One of the young Junior Ballet dancers of the Paris Opera during a representation.

His Spanish pupil resorts to the support of his family and his teammates: “We are not all the same, but we all live the same, so we can help each other. But for him, who talks quietly and recognizes the pressure, what the company contributes most is the experience. “The first times we act were a little more nervous, but now every time we go on stage we will enjoy. It is also what it is about, to learn to be on stage. So I think we have learned to control the nerves and to leave happy,” he explains.

To step on that scenario, Martínez combines “things of the repertoire, because you have to see how they work in that”, and choreographies “created specifically for them.” From this arises the program with which they arrive in Spain, after passing through Greece, Germany or the United Kingdom. Classics of the Paris Opera repertoire will dance, such as Cheerful brilliantby George Balanchine, and other pieces created for young people such as My favorite, of Martínez himself.

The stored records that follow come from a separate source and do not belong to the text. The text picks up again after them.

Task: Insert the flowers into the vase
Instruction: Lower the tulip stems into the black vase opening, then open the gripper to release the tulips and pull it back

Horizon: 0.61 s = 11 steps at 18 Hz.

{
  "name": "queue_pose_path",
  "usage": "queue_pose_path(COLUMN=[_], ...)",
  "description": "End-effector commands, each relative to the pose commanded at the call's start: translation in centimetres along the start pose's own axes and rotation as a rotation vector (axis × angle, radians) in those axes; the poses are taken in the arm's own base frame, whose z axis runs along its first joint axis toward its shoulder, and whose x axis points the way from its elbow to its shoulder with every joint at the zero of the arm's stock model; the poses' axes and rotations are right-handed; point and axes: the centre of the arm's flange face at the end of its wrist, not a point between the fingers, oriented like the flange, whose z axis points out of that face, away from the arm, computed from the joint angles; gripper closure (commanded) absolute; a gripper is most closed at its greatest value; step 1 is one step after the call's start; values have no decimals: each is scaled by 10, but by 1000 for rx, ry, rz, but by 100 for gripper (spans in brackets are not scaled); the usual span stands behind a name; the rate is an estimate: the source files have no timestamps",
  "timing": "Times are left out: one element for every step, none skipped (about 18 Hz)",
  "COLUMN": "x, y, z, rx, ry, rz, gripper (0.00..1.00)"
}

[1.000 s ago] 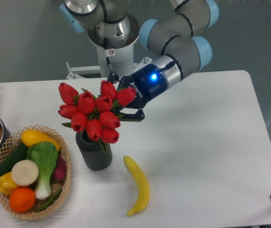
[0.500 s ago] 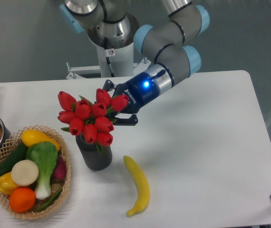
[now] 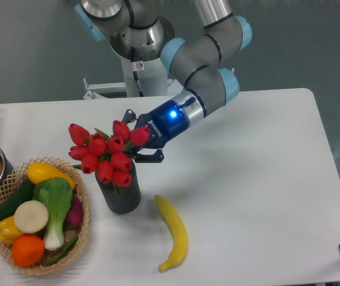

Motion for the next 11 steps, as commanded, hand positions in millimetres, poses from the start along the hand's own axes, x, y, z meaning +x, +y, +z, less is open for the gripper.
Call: queue_pose_path(x=[1, 3, 3, 3, 4, 4, 4, 4, 6, 8, 8], y=[3, 4, 4, 3, 1, -1, -4, -8, -14, -20, -26], z=[0, -1, -2, -4, -7, -12, -16, -21, -24, -29, -41], rx=[-8, -10, -14, -25, -50, -85, -120, -152, -179, -200, -223], ry=[-1, -3, -7, -13, -26, -44, -62, -80, -93, -112, -144], rz=[-8, -11, -8, -8, 0, 13, 26, 43, 61, 77, 93], gripper=[1, 0, 0, 0, 0, 0, 0, 0, 0, 0, 0])
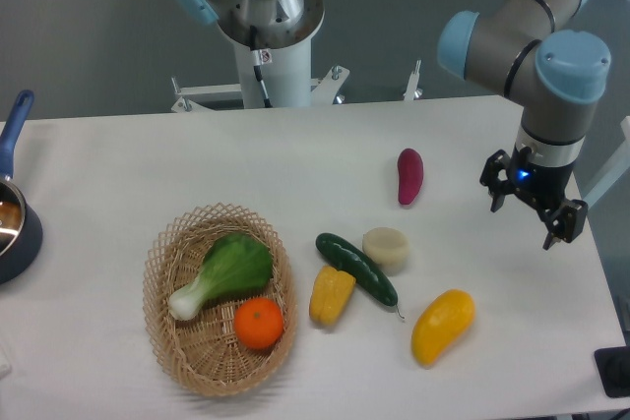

Valencian Sales is glad to dance at home “and in the presence of his family, before following his way out. The director makes it clear: “Work in Spain in training I think is very good. Very good Spanish dancers who are dancing in all the companies of the world. Then, if you compare France and Spain professional, there is not much comparison. Nothing more than you have to see what is the national company and the ballet of the Paris opera. This is 154 dancers plus 18 of the young company. More than 360 years of age. Totally a different league. The future is out there.